__WORK REQUIRED__.
Print the lines of the data, starting with the first, up to and including the line where "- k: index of" appears.

Data excerpts
Segment Open

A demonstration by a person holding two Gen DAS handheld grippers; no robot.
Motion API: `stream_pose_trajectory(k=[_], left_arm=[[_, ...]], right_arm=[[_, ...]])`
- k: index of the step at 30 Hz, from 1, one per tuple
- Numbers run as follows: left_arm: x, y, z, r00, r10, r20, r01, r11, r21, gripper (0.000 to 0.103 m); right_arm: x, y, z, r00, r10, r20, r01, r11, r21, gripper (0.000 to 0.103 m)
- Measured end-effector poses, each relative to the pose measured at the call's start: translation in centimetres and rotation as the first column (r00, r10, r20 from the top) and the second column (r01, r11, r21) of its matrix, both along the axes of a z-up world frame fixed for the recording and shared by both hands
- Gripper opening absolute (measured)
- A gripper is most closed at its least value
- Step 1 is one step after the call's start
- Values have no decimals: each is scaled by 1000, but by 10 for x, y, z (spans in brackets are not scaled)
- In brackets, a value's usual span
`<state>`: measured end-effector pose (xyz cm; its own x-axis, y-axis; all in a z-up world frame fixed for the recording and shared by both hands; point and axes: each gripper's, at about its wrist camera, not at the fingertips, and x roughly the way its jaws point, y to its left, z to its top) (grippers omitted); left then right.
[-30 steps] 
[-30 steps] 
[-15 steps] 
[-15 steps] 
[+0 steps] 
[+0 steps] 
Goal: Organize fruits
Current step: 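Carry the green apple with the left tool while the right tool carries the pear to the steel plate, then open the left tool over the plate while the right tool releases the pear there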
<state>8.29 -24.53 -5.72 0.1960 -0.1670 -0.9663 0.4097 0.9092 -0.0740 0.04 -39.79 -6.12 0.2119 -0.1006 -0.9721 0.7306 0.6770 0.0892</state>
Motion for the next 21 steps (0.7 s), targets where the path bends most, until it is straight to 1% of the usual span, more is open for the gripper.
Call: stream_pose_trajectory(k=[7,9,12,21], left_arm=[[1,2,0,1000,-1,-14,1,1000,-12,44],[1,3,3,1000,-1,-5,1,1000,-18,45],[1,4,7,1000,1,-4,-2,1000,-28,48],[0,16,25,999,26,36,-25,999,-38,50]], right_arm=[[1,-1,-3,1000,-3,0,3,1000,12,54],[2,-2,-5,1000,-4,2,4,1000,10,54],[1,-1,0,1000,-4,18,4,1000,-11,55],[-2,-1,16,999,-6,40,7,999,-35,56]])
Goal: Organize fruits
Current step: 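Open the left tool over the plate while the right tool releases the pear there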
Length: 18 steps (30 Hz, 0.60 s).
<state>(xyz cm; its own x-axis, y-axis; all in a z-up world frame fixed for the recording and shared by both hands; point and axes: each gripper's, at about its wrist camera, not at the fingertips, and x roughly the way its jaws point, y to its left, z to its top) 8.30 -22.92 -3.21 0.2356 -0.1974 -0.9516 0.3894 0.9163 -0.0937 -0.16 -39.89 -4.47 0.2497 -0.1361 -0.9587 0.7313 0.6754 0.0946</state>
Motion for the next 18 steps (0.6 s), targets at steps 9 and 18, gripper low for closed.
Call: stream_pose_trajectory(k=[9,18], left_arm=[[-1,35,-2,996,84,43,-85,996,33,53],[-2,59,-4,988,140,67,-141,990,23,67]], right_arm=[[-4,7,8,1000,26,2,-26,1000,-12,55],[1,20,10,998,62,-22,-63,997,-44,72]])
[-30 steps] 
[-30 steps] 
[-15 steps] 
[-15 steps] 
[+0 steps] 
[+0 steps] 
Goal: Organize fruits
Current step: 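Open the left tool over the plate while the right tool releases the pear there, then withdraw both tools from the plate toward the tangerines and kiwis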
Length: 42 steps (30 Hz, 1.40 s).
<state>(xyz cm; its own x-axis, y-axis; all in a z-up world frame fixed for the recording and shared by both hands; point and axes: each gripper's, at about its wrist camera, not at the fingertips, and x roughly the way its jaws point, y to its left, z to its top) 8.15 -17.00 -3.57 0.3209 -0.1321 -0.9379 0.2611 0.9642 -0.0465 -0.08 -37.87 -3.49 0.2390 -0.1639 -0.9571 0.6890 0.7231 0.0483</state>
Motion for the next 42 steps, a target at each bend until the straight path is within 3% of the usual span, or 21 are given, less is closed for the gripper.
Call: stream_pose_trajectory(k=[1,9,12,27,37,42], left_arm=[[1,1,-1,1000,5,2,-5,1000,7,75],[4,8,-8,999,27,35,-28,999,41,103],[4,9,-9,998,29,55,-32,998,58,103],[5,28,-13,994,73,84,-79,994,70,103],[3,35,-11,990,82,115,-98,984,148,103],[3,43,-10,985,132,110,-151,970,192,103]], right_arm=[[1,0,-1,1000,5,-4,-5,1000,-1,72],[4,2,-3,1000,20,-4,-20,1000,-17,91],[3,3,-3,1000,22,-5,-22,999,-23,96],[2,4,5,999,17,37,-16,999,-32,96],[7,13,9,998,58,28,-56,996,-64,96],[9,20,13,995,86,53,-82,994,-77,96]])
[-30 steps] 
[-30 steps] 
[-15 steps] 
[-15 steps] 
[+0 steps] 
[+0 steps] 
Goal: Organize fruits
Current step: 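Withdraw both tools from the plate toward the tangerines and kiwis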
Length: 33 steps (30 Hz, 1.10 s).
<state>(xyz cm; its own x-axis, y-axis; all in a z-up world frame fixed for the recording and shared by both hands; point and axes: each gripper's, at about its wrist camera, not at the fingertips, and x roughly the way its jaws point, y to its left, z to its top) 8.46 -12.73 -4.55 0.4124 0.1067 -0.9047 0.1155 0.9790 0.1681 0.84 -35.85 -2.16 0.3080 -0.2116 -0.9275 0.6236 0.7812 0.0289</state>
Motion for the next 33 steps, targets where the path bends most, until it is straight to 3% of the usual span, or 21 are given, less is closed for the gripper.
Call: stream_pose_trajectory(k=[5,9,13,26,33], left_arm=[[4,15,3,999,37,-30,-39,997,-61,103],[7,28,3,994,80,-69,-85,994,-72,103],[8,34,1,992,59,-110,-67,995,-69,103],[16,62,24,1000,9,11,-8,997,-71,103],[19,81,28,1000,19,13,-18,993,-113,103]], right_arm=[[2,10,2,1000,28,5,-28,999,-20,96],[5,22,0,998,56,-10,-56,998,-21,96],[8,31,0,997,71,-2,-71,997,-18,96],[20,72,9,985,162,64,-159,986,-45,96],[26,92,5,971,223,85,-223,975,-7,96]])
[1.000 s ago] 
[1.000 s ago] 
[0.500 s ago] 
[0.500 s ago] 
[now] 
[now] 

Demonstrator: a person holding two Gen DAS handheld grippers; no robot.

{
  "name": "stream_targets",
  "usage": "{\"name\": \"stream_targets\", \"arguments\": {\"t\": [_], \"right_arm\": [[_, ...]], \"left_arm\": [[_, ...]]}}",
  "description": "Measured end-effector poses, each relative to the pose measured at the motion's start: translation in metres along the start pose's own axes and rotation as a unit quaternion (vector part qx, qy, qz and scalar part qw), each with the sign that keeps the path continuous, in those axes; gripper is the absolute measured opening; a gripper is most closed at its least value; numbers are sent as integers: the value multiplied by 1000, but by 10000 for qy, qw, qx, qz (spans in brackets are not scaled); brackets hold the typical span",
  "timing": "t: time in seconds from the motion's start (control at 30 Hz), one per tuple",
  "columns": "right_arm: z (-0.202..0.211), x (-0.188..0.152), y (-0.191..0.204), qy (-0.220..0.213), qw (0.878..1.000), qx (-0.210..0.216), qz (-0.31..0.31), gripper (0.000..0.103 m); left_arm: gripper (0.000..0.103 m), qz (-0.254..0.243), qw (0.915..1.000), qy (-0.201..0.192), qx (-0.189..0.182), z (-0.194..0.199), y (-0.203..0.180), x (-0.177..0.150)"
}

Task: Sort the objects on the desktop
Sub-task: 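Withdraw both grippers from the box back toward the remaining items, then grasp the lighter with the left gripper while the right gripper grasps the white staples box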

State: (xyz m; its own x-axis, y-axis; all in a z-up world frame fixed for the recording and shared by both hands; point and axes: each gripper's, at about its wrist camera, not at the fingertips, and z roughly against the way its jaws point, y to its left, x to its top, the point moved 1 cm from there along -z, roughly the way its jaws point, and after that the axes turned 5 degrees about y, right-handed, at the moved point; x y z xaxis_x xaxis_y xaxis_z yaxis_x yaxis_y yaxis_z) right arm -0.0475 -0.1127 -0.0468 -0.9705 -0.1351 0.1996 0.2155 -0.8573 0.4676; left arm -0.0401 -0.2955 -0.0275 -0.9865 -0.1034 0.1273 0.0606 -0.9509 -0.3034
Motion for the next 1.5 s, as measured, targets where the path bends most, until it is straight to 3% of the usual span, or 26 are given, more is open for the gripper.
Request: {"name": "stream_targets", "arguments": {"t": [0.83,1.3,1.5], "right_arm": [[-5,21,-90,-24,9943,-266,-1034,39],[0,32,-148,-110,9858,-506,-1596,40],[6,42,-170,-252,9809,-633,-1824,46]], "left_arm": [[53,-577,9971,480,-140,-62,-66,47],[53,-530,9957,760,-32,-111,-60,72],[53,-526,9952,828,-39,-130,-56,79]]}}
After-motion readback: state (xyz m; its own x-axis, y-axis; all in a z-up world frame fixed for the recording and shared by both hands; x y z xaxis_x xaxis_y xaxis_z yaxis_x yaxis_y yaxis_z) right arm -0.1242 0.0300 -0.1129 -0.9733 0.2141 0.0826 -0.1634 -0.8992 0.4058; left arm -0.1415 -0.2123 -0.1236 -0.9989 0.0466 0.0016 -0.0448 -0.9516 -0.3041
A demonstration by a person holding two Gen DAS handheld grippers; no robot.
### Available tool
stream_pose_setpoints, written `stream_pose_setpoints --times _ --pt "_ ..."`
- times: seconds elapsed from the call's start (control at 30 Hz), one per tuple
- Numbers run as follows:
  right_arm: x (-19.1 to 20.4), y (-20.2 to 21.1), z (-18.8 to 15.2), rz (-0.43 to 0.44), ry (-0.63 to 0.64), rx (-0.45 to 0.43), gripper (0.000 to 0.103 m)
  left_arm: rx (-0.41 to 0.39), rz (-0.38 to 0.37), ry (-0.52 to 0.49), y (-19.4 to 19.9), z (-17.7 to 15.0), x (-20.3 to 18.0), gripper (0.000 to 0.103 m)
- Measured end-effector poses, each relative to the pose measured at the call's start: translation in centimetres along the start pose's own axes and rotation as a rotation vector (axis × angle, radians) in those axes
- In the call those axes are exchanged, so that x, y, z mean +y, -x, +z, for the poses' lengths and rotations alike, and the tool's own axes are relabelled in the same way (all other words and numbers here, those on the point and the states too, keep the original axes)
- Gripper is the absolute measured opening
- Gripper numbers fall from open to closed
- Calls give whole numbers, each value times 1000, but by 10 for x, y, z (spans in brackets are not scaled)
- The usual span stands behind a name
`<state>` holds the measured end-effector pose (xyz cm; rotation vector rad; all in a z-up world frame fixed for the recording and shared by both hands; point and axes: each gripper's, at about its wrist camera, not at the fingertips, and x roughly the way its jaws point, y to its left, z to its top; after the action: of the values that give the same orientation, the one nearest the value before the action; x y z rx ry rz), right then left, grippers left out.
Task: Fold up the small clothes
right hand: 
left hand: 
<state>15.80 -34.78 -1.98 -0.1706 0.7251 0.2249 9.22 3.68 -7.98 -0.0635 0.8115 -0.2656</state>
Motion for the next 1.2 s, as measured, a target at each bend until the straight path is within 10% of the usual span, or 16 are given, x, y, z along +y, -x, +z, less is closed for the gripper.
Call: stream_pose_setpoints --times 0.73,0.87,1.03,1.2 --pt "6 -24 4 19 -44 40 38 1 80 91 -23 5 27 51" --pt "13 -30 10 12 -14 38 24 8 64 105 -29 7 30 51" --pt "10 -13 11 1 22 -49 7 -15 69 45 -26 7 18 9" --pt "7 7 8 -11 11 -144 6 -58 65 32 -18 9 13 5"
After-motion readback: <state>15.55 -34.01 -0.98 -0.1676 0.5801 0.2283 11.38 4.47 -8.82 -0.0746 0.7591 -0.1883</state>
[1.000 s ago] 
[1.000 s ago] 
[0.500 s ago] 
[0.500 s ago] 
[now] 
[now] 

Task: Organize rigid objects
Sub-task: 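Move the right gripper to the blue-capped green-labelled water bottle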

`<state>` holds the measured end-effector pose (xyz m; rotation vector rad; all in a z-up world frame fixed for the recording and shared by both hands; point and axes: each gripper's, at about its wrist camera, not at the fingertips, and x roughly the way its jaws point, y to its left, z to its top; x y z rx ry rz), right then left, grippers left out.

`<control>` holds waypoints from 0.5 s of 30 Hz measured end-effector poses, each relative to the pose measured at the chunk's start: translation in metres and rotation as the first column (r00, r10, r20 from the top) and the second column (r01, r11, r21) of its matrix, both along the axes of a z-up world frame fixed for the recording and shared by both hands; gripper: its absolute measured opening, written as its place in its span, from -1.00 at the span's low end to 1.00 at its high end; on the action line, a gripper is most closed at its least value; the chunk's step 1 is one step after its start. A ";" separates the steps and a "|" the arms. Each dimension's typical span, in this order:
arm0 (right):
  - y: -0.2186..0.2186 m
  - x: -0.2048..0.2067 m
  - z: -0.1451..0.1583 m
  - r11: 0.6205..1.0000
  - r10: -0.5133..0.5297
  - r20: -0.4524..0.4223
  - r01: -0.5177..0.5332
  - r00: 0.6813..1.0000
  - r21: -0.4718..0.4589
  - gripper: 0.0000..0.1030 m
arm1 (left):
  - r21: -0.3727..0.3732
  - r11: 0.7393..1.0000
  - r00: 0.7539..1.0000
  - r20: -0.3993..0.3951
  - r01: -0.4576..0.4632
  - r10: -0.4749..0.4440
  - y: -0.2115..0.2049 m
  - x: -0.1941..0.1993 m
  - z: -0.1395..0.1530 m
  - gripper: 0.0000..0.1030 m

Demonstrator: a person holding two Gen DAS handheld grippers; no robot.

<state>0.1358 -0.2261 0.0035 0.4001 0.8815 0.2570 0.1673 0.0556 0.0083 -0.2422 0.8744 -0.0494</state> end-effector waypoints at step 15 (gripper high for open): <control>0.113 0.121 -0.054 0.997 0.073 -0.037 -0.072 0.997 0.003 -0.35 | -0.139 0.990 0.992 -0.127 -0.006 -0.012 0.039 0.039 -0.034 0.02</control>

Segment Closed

__ANSWER SECTION__.
A demonstration by a person holding two Gen DAS handheld grippers; no robot.
Motion API: `stream_pose_trajectory(k=[_], left_arm=[[_, ...]], right_arm=[[_, ...]])`
- k: index of the step at 30 Hz, from 1, one per tuple

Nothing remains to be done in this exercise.